Parabola Equations
 

A projectile is launched at x=0 .y=h with speed V and angle θ. What is the equation of the parabola (no air drag)?

y = ax² + bx + c

a=(g/2)/(Vcosθ)² ... (g is negative)

b=tanθ

c=h


Given 2 points (x₁,y₁) and (x₂,y₂), find the equation of the parabola that passes through the origin and those 2 points

y = ax² + bx + c

a=(x₂y₁-x₁y₂)/(x₁²x₂-x₁x₂²)

b=-(x₂²y₁-x₁²y₂)/(x₁²x₂-x₁x₂²)

c=0


Given 2 points (x₁,y₁) and (x₂,y₂), find the equation of the parabola that passes through (0,h) and those 2 points

y = ax² + bx + c

a=(x₁(h-y₂)+x₂y₁-hx₂)/(x₁²x₂-x₁x₂²)

b=-(x₁²(h-y₂)+x₂²y₁-hx₂²)/(x₁²x₂-x₁x₂²)

c=h


Given 3 points (x₁,y₁), (x₂,y₂), and (x₃,y₃) find the equation of the parabola that passes through those 3 points

It gets messy.


Given parabola y = ax² + bx + c , where a<0, find the value of x and y at the apex

x = -b/(2a) ... y=c-b²/(4a)


Given parabola y = ax² + bx + c , where a<0, find the value of x and y for which the slope is -1

x = -(1+b)/(2a) ... y = c+(b+1)²/(4a)-b(b+1)/(2a)

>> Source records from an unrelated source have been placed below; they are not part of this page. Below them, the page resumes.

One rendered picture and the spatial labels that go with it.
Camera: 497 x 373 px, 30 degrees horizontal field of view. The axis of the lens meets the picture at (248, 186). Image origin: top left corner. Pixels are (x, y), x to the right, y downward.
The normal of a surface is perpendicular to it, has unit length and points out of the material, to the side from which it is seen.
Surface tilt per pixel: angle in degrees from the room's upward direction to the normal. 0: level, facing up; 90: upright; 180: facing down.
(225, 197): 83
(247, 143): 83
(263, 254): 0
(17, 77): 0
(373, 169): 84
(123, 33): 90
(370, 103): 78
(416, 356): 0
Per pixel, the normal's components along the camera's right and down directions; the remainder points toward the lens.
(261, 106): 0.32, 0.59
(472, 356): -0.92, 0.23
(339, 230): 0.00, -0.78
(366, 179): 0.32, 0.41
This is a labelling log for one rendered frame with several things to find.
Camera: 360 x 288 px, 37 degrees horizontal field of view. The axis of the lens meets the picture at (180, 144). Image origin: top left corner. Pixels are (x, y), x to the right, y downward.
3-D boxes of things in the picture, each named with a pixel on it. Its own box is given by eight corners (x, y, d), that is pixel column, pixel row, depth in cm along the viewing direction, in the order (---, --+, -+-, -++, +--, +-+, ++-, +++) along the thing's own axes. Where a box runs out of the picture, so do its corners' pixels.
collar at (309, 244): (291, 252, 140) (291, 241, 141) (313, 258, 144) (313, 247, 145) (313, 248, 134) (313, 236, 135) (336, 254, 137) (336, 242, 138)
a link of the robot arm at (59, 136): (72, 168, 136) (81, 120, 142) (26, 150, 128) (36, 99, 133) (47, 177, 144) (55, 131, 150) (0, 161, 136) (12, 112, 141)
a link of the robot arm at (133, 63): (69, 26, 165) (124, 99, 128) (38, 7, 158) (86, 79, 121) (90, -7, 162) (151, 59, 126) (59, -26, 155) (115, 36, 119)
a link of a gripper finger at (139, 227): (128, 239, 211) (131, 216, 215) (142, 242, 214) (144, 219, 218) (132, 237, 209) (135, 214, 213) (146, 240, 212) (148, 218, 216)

someone please check my math

Re: Parabola Equations
 

I'm not sure if that's a challenge, or a dare.

Re: Parabola Equations
 

Reps if you find an error.

Re: Parabola Equations
 

Given the coordinates (x_p,y_p) of the apex of a parabola whose width is W at a distance D below the apex, find the equation of the parabola.

Re: Parabola Equations
 

Given 2 points (x1,y1) and (x2,y2), and the slope m1 at (x1,y1), find the equation of the parabola.

Re: Parabola Equations
 

have to ask: did you use LaTeX for those pretty pictures?

Re: Parabola Equations
 

I use Maxima to work out the math. Then I capture a PNG screenshot of the area of interest.

For post#1, all the equations were created using the editing available in vBulletin.

Re: Parabola Equations
 

Given the coordinates (0,h) of the launch point and (xp,yp) of the apex, find the equation of the parabola.

Re: Parabola Equations
 

Given the values of a, b, and c in the equation y=ax²+bx+c of a parabola, find the launch speed V and launch angle theta if the launch point is at (0,h).

Re: Parabola Equations
 

I give Ether my highest complements. It takes a certain kind of problem for me to voluntarily work on it for about 4 hours. I worked through the 1st, 5fth, and 6th sub-problems relatively quickly, but the middle three are what are stalling me. I have attempted to solve sub-problems 3 and 4 using both systems of equations and using matricies with Cramer's rule. My system of equations was having sign issues (more than can be expected considering I am comparing my solution to Ether's) and my matricies were not working from my rustiness in this area. I will continue to work tonight and post if anything changes.

Once again, props to you, Ether.

Re: Parabola Equations
 

I just finished up the solutions problems in the original post, using three pages of paper in the process. Ether, your solutions check out fine to me (albeit I have very well could have missed something). I also see what you mean by the solution being messy. I think the derivation was messier. To anyone wondering, I solved it each time with a set of matrices and Cramer's Rule. Cramer's rule is both really cool and useful. I advise you all to go check it out. I may try my hand at proving the others tomorrow. Ether, as I stated previously, this is a very good challenge. Thank you.

Re: Parabola Equations
 

Just finished up all the problems and everything checks out!

I solved most of them using row reduction then the rest were solved using MATLAB. For anyone that's currently taking a class or looking for a refresher in matrices or 2-d kinematics, try these problems out!